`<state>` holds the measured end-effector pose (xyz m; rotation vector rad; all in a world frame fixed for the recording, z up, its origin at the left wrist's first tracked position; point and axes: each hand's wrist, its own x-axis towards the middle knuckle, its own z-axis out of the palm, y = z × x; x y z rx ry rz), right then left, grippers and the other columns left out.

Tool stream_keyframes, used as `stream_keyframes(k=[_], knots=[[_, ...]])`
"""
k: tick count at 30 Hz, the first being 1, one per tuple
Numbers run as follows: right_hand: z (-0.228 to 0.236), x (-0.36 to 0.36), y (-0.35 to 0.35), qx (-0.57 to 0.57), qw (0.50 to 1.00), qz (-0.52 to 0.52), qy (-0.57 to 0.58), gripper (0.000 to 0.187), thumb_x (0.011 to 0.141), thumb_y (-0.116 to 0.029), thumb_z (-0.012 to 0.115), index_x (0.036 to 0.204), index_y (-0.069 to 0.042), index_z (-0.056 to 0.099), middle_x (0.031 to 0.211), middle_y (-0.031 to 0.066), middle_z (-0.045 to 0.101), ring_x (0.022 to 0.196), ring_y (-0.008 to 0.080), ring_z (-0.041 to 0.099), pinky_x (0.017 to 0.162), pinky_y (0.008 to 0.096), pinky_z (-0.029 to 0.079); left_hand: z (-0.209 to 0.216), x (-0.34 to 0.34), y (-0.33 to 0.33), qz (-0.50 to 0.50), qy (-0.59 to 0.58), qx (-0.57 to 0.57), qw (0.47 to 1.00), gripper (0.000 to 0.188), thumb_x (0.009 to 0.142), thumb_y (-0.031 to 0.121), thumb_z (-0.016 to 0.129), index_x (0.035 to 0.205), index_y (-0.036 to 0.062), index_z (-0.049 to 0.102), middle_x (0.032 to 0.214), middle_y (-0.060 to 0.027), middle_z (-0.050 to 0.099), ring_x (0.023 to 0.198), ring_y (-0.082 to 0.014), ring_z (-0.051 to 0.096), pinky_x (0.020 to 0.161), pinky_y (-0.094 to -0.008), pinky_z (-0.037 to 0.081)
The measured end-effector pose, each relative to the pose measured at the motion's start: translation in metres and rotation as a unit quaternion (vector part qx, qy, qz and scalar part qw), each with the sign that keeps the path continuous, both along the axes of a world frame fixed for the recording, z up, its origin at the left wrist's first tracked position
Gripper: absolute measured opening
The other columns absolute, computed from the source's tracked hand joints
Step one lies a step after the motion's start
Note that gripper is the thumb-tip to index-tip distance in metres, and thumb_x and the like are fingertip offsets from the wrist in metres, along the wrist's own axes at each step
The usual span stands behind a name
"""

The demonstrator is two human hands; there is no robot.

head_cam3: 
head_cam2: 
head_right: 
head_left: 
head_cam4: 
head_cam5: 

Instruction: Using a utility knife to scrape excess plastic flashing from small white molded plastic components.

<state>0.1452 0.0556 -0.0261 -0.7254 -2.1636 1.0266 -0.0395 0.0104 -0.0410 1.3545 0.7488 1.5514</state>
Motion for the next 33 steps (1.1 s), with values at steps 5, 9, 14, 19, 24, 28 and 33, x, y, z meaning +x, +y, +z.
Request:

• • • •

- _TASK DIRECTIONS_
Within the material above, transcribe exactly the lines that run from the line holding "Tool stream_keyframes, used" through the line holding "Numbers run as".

- _SOLVED PROBLEM_
Tool stream_keyframes, used as `stream_keyframes(k=[_], knots=[[_, ...]])`
"""
k: tick count at 30 Hz, the first being 1, one per tuple
Numbers run as follows: right_hand: z (-0.228 to 0.236), x (-0.36 to 0.36), y (-0.35 to 0.35), qx (-0.57 to 0.57), qw (0.50 to 1.00), qz (-0.52 to 0.52), qy (-0.57 to 0.58), gripper (0.000 to 0.187), thumb_x (0.011 to 0.141), thumb_y (-0.116 to 0.029), thumb_z (-0.012 to 0.115), index_x (0.036 to 0.204), index_y (-0.069 to 0.042), index_z (-0.056 to 0.099), middle_x (0.031 to 0.211), middle_y (-0.031 to 0.066), middle_z (-0.045 to 0.101), ring_x (0.022 to 0.196), ring_y (-0.008 to 0.080), ring_z (-0.041 to 0.099), pinky_x (0.017 to 0.162), pinky_y (0.008 to 0.096), pinky_z (-0.029 to 0.079); left_hand: z (-0.209 to 0.216), x (-0.34 to 0.34), y (-0.33 to 0.33), qz (-0.50 to 0.50), qy (-0.59 to 0.58), qx (-0.57 to 0.57), qw (0.47 to 1.00), gripper (0.000 to 0.188), thumb_x (0.009 to 0.142), thumb_y (-0.031 to 0.121), thumb_z (-0.016 to 0.129), index_x (0.035 to 0.205), index_y (-0.036 to 0.062), index_z (-0.049 to 0.102), middle_x (0.032 to 0.214), middle_y (-0.060 to 0.027), middle_z (-0.050 to 0.099), ring_x (0.023 to 0.198), ring_y (-0.082 to 0.014), ring_z (-0.051 to 0.096), pinky_x (0.020 to 0.161), pinky_y (-0.094 to -0.008), pinky_z (-0.037 to 0.081)

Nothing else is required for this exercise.